Simple inclusion is not enough, though: overriding is also necessary. Previously, this was managed using INCLUDE/IGNORE sections: the section that declared the element which had to be changed was simply IGNOREd, then the element was re-declared.

In version 0.85, this clumsy method of overriding was replaced with a much more elegent solution wherein every element's content model was explicitly defined by a parameter entity. The old rulebase label <_rbaselab>, for example, became declared as follows:

<!ENTITY % _rbaselab.content "(ind)"> 
<!ELEMENT _rbaselab %_rbaselab.content;>

Since parameter entities can overwrite one another (even across files), this content model could be easily replaced with another specified in a different DTD altogether, much like re-assigning a global variable in traditional programming languages. For example, the content model of the rulebase label <_rbaselab> is just (ind) in urcbindatagroundfact.dtd (as above), but was extended to permit a complex term (thus, becoming (ind | cterm)) in hornlog.dtd:

<!ENTITY % _rbaselab.content "(ind | cterm)">

(Note that this overriding entity must be defined before the inclusion of other files.)

The content model-based approach to modularization also works for XML Schema, using groups (and attributeGroups) instead of parameter entities. For example (now using 0.88+ syntax, where <_rbaselab> is now <oid>),

<!ENTITY % oid.content "(ind)"> 
<!ELEMENT oid % oid.content;>

becomes

<xs:attributeGroup name="oid.attlist"/>
<xs:group name="oid.content">
  <xs:choice>
    <xs:element name="Ind" type="Ind-oid.type"/>
  </xs:choice>
</xs:group>
<xs:complexType name="oid.type">
  <xs:group ref="oid.content"/>
  <xs:attributeGroup ref="oid.attlist"/>
</xs:complexType>
<xs:element name="oid" type="oid.type"/>

There is no need for workarounds in XSD: <redefine> makes the specified changes and includes everything else. For example,

<!ENTITY % oid.content "(ind | cterm)">

<!ENTITY % include SYSTEM "datalog.dtd">
%include;

becomes

<xs:redefine schemaLocation="datalog.xsd">
  <xs:group name="oid.content">
    <xs:choice>
      <xs:group ref="oid.content"/>
      <xs:element ref="Cterm"/>
    </xs:choice>
  </xs:group>
</xs:redefine>

History

Specifying RuleML with XML Schema (XSD) has allowed higher precision than DTDs, although it has proven to be non-trivial since the first attempt in 0.8. After some issues were resolved, the transition from DTD to XSD was finally made in 0.85. The 0.85 release also included the modularization being inverted to be more intuitive than the modularization used for 0.7 and 0.8. Other motivating factors behind this switch were simplicity (a single root with two distinct branches), consistency (inheritance in a single direction, for obvious super/subclass relationships) and efficiency (non-redundant implementation).
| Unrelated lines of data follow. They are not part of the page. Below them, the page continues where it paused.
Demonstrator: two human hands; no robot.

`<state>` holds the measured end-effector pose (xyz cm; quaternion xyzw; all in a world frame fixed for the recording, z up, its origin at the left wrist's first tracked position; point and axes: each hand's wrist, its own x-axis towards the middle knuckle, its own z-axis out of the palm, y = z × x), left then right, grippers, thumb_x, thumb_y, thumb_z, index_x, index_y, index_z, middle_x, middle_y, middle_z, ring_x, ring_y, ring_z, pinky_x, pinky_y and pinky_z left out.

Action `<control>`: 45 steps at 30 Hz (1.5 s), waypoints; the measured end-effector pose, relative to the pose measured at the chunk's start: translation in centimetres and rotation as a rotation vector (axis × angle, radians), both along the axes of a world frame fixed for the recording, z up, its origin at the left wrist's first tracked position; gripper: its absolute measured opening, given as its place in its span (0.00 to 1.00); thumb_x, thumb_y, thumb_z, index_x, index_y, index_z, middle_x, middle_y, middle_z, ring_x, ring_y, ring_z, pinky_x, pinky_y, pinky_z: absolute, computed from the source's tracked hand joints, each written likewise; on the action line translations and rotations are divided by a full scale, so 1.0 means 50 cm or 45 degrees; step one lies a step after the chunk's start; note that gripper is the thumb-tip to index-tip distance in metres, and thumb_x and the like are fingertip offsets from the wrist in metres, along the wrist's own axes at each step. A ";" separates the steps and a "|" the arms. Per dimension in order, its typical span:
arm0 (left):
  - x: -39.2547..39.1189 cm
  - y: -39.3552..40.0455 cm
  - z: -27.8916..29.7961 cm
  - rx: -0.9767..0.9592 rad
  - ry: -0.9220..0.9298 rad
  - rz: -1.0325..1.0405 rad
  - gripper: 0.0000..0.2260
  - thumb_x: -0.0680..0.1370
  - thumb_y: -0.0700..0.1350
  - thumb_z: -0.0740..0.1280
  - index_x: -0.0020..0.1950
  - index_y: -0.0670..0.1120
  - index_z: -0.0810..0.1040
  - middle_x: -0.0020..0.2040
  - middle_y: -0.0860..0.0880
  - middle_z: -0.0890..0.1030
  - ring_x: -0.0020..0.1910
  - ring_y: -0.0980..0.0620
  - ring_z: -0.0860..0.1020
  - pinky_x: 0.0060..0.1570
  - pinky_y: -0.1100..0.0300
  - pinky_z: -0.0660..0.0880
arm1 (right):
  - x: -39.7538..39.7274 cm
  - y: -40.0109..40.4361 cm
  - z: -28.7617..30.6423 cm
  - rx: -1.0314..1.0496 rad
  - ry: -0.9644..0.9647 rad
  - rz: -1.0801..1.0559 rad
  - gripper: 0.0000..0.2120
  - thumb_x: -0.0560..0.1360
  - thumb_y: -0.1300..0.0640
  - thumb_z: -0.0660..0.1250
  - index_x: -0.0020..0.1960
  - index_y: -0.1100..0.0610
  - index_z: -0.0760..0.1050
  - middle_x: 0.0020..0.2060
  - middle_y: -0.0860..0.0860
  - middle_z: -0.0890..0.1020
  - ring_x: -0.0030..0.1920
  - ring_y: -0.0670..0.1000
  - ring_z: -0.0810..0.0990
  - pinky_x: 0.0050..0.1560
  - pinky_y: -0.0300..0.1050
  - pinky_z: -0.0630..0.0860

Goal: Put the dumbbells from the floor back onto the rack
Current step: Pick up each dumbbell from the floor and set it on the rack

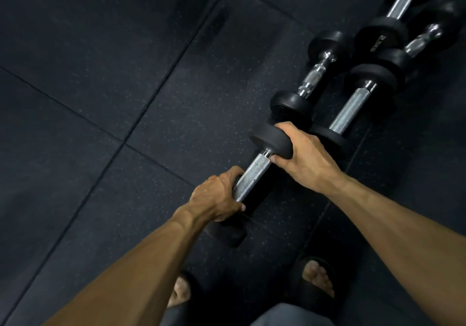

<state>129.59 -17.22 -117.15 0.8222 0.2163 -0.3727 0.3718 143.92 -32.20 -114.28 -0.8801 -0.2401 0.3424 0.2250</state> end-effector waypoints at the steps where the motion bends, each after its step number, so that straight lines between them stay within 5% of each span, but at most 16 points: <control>1: 0.000 -0.001 0.016 -0.007 -0.006 -0.008 0.30 0.69 0.50 0.75 0.66 0.58 0.65 0.54 0.49 0.80 0.54 0.47 0.77 0.55 0.48 0.76 | -0.001 -0.005 0.016 0.008 0.005 -0.014 0.23 0.73 0.54 0.73 0.63 0.43 0.67 0.52 0.50 0.78 0.53 0.53 0.78 0.58 0.56 0.76; 10: 0.060 -0.023 0.265 -0.054 -0.124 -0.088 0.27 0.69 0.49 0.75 0.63 0.59 0.66 0.37 0.57 0.75 0.42 0.51 0.77 0.45 0.54 0.76 | 0.032 -0.056 0.277 0.064 -0.046 -0.125 0.23 0.72 0.53 0.73 0.62 0.40 0.67 0.50 0.49 0.78 0.51 0.52 0.79 0.54 0.54 0.79; 21: 0.165 -0.100 0.742 -0.081 -0.414 -0.256 0.28 0.67 0.49 0.76 0.61 0.60 0.67 0.43 0.54 0.80 0.45 0.51 0.79 0.49 0.48 0.79 | 0.054 -0.175 0.812 0.092 -0.381 -0.284 0.21 0.73 0.55 0.72 0.61 0.42 0.68 0.47 0.48 0.77 0.49 0.51 0.77 0.55 0.55 0.76; 31: 0.197 -0.343 1.174 -0.232 -0.690 -0.500 0.22 0.65 0.48 0.76 0.53 0.57 0.70 0.42 0.51 0.80 0.43 0.48 0.79 0.48 0.45 0.78 | -0.016 -0.450 1.267 0.039 -0.703 -0.503 0.26 0.71 0.51 0.73 0.64 0.39 0.66 0.51 0.47 0.80 0.52 0.51 0.79 0.57 0.55 0.75; 38: 0.192 -0.620 1.310 -0.234 -0.741 -0.767 0.22 0.65 0.48 0.76 0.51 0.62 0.68 0.37 0.55 0.77 0.38 0.50 0.77 0.45 0.49 0.79 | -0.107 -0.734 1.401 0.024 -0.800 -0.717 0.28 0.70 0.53 0.75 0.66 0.45 0.68 0.54 0.48 0.83 0.55 0.54 0.81 0.57 0.52 0.76; 45: 0.125 -0.922 1.369 -0.386 -0.751 -0.987 0.21 0.67 0.45 0.76 0.54 0.53 0.70 0.40 0.54 0.76 0.37 0.54 0.75 0.41 0.54 0.77 | -0.235 -1.022 1.472 -0.058 -0.797 -0.886 0.27 0.70 0.55 0.74 0.67 0.46 0.70 0.51 0.46 0.83 0.53 0.50 0.82 0.57 0.49 0.76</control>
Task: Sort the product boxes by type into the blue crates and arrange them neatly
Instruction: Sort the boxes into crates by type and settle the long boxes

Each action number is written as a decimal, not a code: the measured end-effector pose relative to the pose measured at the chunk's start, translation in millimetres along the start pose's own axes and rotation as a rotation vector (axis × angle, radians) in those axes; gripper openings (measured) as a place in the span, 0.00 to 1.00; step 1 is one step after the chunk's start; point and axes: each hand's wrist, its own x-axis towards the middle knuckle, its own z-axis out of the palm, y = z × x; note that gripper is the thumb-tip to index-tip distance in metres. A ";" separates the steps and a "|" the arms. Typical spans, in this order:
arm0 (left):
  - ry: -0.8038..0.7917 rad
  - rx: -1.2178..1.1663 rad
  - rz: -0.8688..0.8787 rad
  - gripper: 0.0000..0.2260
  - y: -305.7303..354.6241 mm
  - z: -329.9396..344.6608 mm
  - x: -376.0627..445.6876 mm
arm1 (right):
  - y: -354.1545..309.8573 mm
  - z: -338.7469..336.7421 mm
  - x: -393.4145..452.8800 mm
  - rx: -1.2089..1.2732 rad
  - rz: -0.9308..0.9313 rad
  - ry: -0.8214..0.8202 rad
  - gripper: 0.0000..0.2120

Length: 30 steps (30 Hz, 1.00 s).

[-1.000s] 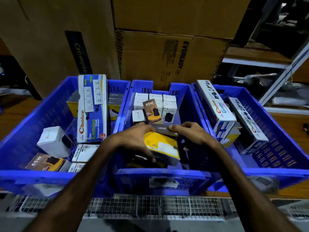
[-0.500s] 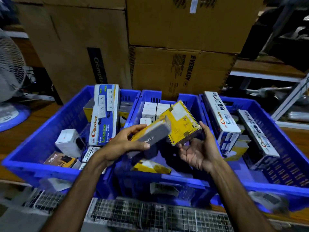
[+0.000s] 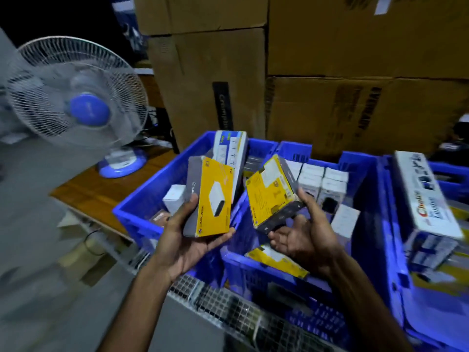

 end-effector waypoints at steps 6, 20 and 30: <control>0.208 0.187 0.066 0.21 40.6 -25.2 3.9 | 3.9 43.8 29.4 -0.184 0.008 0.034 0.32; 0.390 0.396 -0.072 0.10 108.1 -97.6 116.0 | 2.7 125.2 144.9 -0.471 -0.016 0.181 0.32; 0.414 0.815 -0.051 0.53 101.3 -183.2 238.3 | 33.6 161.9 239.2 -0.421 0.042 0.261 0.24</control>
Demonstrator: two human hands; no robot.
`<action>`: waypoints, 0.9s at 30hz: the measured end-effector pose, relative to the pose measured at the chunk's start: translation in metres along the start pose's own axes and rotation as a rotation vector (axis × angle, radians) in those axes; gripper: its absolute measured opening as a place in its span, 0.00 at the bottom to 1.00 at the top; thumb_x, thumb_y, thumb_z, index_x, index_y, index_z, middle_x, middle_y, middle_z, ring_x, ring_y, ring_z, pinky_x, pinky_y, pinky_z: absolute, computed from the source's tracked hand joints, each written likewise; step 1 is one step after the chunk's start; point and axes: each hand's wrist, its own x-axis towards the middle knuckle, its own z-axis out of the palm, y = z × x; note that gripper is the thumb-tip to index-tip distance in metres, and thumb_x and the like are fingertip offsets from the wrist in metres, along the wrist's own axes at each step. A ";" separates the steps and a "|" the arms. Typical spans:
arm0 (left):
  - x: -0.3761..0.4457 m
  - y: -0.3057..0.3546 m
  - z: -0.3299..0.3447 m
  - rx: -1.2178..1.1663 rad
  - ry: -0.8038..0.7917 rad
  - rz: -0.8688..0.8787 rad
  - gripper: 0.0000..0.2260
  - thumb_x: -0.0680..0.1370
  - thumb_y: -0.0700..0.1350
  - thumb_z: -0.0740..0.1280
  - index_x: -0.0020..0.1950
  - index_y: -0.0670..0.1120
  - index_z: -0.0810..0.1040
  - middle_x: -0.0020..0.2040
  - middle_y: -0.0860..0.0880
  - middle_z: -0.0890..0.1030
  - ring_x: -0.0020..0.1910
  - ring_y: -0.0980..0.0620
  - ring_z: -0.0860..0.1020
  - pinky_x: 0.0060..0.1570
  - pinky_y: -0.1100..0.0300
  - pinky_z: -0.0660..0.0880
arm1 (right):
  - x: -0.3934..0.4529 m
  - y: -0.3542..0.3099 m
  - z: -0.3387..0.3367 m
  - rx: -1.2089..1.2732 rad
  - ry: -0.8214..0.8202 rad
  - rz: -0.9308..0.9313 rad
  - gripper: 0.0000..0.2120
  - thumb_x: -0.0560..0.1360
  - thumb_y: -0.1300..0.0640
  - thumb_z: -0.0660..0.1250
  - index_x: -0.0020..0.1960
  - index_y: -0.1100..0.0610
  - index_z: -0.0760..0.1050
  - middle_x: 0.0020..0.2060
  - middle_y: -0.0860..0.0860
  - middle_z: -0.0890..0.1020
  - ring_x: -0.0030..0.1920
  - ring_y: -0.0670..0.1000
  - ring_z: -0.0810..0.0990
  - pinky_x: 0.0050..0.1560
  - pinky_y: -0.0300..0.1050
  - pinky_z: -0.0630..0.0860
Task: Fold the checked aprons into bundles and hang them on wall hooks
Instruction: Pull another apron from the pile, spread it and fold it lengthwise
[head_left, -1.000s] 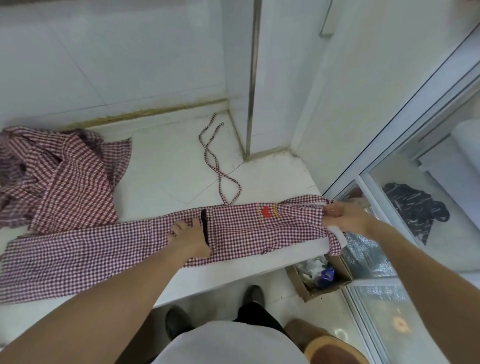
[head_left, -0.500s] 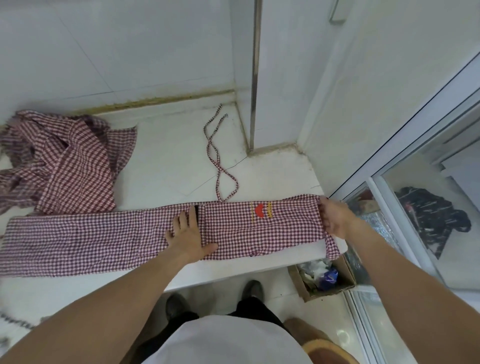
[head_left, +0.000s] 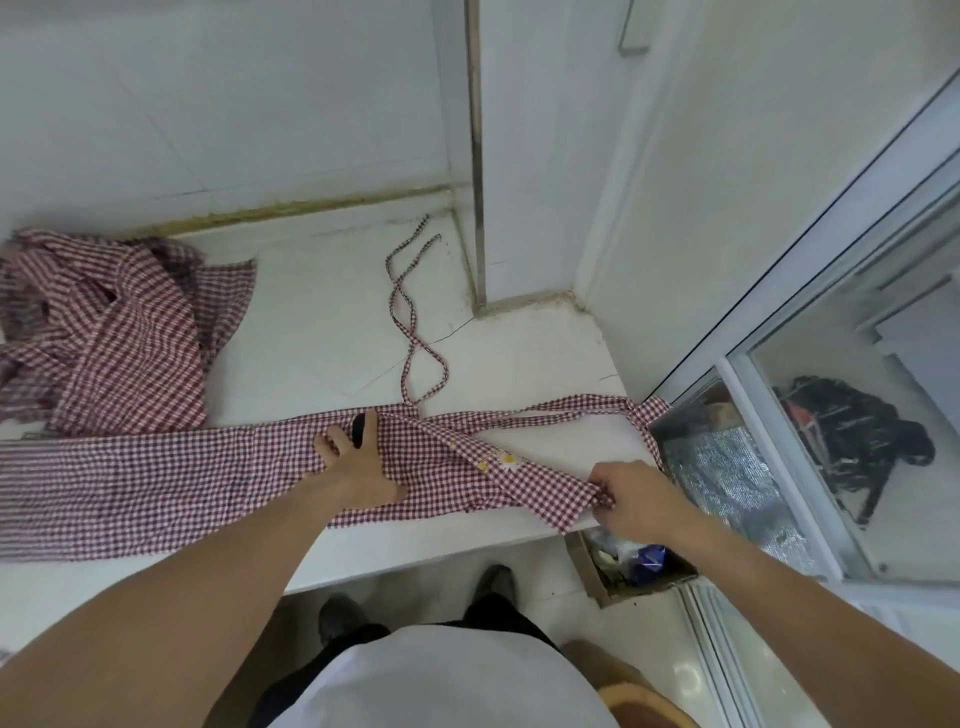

This attempt to re-modularize the sublanguage hierarchy revealed an inconsistency in XML Schema with respect to using <redefine>: it is straight-forward to extend a particle's occurrence range by increasing the upperbound (i.e. the value of the maxOccurs attribute), but not when it comes to decreasing the lowerbound (i.e. the value of the minOccurs attribute). Particular to RuleML, this "expressiveness gap" in XML Schema does not permit extending a binary atom (e.g. in bindatalog) to have an unbounded number of terms (e.g. in datalog). After some discussion on the W3C XML Schema developers list (xmlschema-dev@w3.org), it was decided that the modularization introduced in RuleML 0.85 could not (properly) be implemented using XML Schema.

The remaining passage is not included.